Queixando-se constantemente da investigação, Donald Trump não consegue, ao mesmo tempo, parar de prejudicar a si próprio e aos seus, com revelações comprometedoras. Por exemplo, recentemente afirmou que o email em que o seu filho disse que se reunira com uma representante do Governo russo para discutir questões não relacionadas com a eleição, tinha sido escrito por ele próprio. Num sistema jurídico fortemente baseado na credibilidade do que a pessoa afirma, ou seja, que está a dizer a verdade até prova em contrário, mentir é um crime muito grave.

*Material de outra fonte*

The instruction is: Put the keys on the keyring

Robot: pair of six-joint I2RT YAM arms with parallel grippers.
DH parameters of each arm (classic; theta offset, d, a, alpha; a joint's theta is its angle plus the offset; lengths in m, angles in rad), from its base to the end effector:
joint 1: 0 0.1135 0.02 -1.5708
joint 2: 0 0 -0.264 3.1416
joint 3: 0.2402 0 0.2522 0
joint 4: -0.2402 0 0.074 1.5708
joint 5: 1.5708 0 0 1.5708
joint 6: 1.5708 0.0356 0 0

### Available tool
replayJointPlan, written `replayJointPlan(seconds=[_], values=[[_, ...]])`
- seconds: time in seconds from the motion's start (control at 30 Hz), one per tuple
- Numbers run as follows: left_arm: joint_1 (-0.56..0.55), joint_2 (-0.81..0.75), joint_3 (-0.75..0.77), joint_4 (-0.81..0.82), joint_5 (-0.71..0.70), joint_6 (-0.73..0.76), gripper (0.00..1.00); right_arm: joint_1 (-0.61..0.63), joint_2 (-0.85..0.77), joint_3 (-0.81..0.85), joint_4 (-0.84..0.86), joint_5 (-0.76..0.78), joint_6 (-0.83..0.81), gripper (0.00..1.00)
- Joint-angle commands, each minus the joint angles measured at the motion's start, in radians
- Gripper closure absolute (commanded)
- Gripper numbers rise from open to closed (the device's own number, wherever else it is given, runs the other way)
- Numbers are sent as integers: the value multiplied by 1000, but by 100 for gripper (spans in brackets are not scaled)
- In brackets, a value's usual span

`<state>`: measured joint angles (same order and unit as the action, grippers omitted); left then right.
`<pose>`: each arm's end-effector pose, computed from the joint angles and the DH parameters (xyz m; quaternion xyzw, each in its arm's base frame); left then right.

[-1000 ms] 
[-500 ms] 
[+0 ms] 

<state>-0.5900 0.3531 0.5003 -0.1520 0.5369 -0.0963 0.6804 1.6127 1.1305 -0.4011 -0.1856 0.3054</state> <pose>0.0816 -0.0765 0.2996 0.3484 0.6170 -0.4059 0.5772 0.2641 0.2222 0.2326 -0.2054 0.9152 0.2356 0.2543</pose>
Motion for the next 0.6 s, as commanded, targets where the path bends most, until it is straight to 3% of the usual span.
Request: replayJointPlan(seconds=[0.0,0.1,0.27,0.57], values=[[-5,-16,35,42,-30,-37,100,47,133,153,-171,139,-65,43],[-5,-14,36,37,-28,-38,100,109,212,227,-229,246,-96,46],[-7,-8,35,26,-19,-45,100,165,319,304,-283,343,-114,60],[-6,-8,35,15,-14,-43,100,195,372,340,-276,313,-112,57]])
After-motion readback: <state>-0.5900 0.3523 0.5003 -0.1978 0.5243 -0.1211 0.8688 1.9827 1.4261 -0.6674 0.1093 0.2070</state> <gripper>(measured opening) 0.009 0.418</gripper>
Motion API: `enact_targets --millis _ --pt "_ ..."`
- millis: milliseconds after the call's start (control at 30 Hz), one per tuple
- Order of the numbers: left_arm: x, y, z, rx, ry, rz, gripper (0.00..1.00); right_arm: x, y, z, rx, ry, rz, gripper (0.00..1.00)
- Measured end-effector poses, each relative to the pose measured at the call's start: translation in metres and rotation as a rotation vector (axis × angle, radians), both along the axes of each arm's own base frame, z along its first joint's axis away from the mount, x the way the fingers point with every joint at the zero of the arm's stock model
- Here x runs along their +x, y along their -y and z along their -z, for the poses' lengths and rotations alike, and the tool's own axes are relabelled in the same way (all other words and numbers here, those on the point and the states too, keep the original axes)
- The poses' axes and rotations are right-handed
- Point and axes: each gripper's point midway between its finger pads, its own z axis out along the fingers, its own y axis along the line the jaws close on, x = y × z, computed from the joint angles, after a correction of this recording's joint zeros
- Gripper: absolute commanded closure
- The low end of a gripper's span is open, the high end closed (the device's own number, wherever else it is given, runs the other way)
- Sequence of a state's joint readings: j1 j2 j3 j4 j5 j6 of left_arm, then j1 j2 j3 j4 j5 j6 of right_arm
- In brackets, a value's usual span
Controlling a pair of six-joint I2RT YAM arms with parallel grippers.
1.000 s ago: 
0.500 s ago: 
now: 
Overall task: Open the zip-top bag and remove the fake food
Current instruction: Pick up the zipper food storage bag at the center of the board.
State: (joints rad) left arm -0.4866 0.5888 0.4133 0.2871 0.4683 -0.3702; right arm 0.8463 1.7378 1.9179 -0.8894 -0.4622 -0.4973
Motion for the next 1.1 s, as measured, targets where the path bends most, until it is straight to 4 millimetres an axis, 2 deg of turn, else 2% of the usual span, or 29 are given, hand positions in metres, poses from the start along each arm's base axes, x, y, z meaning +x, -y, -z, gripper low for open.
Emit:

Vale lembrar que o impedimento (“impeachment”) de Clinton não se deveu a ter relações sexuais com Monica Lewinsky, mas a ter mentido sobre elas.
Nas últimas semanas Trump tem sistematicamente atacado Jeff Sessions por não travar a investigação de Mueller. Contudo, o Presidente está perante um gambito difícil de desfazer: se demite Sessions, perde completamente o apoio do Partido Republicano; se demite Mueller, é quase certo que o Parlamento (Senado e Câmara dos Representantes) iniciará um processo de impedimento.
Agora Mueller convocou um Grande Júri. Não se trata de um júri de julgamento, ou seja, não estamos perante um processo judicial. Este júri, constituído por vinte cidadãos escolhidos aleatoriamente, tem apenas a função de verificar e validar as provas reunidas pelo Procurador Especial, podendo também requerer novas provas – isto é, pode citar qualquer pessoa para depor e pedir documentos. Os trabalhos são secretos; os membros fazem um juramento de confidencialidade e não podem emitir opiniões em público. No final, o Grande Júri decidirá apenas se há material para indiciar alguém, mas há casos em que grandes júris decidiram o contrário.
Esta decisão de Mueller torna praticamente impossível a Trump demiti-lo ou mandar alguém fazê-lo. Também não implica o presidente em alguma culpa, mas dá fortes indícios de que a equipa de Mueller tem provas concretas contra pessoas muito próximas dele, inclusive familiares.
Não é xeque mate a Donald Trump, mas é um xeque. As próximas movimentações são cruciais.